## DATA EXCERPT:
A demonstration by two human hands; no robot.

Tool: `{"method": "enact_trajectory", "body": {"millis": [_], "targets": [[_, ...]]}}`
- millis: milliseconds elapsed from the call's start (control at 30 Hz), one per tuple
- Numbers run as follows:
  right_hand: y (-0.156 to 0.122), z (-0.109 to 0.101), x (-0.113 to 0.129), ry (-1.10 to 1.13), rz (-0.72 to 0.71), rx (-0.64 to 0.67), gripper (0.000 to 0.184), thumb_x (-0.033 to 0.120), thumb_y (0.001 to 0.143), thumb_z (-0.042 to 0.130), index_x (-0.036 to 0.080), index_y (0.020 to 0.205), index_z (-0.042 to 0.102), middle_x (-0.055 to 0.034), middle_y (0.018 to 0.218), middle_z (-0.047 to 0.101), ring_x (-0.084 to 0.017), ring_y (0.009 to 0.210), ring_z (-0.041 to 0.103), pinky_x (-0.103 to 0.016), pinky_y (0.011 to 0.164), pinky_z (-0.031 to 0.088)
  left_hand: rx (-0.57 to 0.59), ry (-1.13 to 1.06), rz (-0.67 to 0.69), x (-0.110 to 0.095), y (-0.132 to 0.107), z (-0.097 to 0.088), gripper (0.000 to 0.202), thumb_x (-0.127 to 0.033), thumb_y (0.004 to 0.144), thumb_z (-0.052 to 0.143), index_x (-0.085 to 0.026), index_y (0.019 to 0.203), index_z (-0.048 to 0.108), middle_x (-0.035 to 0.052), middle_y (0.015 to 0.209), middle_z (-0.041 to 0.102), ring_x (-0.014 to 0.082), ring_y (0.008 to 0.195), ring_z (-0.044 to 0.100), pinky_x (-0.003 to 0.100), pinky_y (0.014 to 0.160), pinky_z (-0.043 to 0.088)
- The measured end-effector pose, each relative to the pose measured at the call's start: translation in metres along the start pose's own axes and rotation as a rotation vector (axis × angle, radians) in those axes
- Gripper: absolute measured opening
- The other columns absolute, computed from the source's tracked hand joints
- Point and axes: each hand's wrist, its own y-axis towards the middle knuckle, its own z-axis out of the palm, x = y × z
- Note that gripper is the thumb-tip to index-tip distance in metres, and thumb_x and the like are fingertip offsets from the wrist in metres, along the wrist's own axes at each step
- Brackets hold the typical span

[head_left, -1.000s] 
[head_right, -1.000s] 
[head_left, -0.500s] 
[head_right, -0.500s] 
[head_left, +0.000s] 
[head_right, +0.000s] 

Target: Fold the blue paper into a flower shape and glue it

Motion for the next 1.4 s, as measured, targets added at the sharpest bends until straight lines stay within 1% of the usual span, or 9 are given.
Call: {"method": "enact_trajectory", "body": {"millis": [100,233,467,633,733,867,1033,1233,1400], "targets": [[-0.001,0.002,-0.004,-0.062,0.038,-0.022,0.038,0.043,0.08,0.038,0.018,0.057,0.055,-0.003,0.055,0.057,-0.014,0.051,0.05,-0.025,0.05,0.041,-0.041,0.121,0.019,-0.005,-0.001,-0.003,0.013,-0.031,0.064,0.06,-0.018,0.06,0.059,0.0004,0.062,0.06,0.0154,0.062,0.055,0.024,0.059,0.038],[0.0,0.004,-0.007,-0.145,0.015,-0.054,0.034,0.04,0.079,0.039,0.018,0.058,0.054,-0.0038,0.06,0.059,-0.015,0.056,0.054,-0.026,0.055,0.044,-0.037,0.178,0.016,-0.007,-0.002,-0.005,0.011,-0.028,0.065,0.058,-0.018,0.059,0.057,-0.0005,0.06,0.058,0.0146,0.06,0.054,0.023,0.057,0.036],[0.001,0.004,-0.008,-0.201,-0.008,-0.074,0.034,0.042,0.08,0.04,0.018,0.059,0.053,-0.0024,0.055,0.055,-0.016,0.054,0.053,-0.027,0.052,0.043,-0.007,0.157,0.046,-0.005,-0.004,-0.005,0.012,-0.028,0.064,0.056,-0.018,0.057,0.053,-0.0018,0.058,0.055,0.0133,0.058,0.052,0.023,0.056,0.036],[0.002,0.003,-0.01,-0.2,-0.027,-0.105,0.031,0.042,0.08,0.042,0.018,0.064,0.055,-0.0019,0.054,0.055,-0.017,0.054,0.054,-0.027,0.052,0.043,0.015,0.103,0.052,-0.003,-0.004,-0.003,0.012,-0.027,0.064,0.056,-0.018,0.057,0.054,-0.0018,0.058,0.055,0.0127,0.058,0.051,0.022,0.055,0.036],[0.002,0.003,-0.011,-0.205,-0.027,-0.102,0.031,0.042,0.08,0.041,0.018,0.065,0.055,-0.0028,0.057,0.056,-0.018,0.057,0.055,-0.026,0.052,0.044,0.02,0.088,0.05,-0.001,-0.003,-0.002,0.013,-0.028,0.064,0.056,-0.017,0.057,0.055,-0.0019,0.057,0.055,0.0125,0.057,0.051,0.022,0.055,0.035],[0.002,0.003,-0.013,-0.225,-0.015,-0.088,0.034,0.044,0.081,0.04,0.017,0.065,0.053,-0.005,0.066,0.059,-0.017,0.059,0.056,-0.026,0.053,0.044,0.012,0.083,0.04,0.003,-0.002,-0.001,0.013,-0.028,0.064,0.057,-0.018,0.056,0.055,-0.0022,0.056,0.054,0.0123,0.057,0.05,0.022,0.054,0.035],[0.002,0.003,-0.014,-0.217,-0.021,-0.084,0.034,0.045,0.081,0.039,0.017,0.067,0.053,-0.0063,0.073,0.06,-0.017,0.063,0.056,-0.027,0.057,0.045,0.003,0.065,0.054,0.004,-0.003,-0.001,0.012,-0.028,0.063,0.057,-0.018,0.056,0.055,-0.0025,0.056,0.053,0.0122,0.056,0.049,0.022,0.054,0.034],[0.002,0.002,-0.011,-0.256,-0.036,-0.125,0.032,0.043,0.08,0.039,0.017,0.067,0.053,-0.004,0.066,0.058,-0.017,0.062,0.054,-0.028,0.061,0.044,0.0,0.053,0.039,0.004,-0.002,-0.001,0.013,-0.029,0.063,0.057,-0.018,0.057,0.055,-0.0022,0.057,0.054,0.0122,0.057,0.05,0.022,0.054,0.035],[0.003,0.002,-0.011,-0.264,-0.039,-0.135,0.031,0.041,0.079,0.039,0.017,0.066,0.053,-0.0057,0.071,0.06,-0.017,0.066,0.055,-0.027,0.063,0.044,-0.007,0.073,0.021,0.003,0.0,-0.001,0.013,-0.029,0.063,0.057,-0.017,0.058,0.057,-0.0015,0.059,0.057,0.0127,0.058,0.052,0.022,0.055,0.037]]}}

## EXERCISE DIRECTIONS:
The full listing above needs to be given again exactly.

## WRITTEN RESPONSE:
A demonstration by two human hands; no robot.

Tool: `{"method": "enact_trajectory", "body": {"millis": [_], "targets": [[_, ...]]}}`
- millis: milliseconds elapsed from the call's start (control at 30 Hz), one per tuple
- Numbers run as follows:
  right_hand: y (-0.156 to 0.122), z (-0.109 to 0.101), x (-0.113 to 0.129), ry (-1.10 to 1.13), rz (-0.72 to 0.71), rx (-0.64 to 0.67), gripper (0.000 to 0.184), thumb_x (-0.033 to 0.120), thumb_y (0.001 to 0.143), thumb_z (-0.042 to 0.130), index_x (-0.036 to 0.080), index_y (0.020 to 0.205), index_z (-0.042 to 0.102), middle_x (-0.055 to 0.034), middle_y (0.018 to 0.218), middle_z (-0.047 to 0.101), ring_x (-0.084 to 0.017), ring_y (0.009 to 0.210), ring_z (-0.041 to 0.103), pinky_x (-0.103 to 0.016), pinky_y (0.011 to 0.164), pinky_z (-0.031 to 0.088)
  left_hand: rx (-0.57 to 0.59), ry (-1.13 to 1.06), rz (-0.67 to 0.69), x (-0.110 to 0.095), y (-0.132 to 0.107), z (-0.097 to 0.088), gripper (0.000 to 0.202), thumb_x (-0.127 to 0.033), thumb_y (0.004 to 0.144), thumb_z (-0.052 to 0.143), index_x (-0.085 to 0.026), index_y (0.019 to 0.203), index_z (-0.048 to 0.108), middle_x (-0.035 to 0.052), middle_y (0.015 to 0.209), middle_z (-0.041 to 0.102), ring_x (-0.014 to 0.082), ring_y (0.008 to 0.195), ring_z (-0.044 to 0.100), pinky_x (-0.003 to 0.100), pinky_y (0.014 to 0.160), pinky_z (-0.043 to 0.088)
- The measured end-effector pose, each relative to the pose measured at the call's start: translation in metres along the start pose's own axes and rotation as a rotation vector (axis × angle, radians) in those axes
- Gripper: absolute measured opening
- The other columns absolute, computed from the source's tracked hand joints
- Point and axes: each hand's wrist, its own y-axis towards the middle knuckle, its own z-axis out of the palm, x = y × z
- Note that gripper is the thumb-tip to index-tip distance in metres, and thumb_x and the like are fingertip offsets from the wrist in metres, along the wrist's own axes at each step
- Brackets hold the typical span

[head_left, -1.000s] 
[head_right, -1.000s] 
[head_left, -0.500s] 
[head_right, -0.500s] 
[head_left, +0.000s] 
[head_right, +0.000s] 

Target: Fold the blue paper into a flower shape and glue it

Motion for the next 1.4 s, as measured, targets added at the sharpest bends until straight lines stay within 1% of the usual span, or 9 are given.
Call: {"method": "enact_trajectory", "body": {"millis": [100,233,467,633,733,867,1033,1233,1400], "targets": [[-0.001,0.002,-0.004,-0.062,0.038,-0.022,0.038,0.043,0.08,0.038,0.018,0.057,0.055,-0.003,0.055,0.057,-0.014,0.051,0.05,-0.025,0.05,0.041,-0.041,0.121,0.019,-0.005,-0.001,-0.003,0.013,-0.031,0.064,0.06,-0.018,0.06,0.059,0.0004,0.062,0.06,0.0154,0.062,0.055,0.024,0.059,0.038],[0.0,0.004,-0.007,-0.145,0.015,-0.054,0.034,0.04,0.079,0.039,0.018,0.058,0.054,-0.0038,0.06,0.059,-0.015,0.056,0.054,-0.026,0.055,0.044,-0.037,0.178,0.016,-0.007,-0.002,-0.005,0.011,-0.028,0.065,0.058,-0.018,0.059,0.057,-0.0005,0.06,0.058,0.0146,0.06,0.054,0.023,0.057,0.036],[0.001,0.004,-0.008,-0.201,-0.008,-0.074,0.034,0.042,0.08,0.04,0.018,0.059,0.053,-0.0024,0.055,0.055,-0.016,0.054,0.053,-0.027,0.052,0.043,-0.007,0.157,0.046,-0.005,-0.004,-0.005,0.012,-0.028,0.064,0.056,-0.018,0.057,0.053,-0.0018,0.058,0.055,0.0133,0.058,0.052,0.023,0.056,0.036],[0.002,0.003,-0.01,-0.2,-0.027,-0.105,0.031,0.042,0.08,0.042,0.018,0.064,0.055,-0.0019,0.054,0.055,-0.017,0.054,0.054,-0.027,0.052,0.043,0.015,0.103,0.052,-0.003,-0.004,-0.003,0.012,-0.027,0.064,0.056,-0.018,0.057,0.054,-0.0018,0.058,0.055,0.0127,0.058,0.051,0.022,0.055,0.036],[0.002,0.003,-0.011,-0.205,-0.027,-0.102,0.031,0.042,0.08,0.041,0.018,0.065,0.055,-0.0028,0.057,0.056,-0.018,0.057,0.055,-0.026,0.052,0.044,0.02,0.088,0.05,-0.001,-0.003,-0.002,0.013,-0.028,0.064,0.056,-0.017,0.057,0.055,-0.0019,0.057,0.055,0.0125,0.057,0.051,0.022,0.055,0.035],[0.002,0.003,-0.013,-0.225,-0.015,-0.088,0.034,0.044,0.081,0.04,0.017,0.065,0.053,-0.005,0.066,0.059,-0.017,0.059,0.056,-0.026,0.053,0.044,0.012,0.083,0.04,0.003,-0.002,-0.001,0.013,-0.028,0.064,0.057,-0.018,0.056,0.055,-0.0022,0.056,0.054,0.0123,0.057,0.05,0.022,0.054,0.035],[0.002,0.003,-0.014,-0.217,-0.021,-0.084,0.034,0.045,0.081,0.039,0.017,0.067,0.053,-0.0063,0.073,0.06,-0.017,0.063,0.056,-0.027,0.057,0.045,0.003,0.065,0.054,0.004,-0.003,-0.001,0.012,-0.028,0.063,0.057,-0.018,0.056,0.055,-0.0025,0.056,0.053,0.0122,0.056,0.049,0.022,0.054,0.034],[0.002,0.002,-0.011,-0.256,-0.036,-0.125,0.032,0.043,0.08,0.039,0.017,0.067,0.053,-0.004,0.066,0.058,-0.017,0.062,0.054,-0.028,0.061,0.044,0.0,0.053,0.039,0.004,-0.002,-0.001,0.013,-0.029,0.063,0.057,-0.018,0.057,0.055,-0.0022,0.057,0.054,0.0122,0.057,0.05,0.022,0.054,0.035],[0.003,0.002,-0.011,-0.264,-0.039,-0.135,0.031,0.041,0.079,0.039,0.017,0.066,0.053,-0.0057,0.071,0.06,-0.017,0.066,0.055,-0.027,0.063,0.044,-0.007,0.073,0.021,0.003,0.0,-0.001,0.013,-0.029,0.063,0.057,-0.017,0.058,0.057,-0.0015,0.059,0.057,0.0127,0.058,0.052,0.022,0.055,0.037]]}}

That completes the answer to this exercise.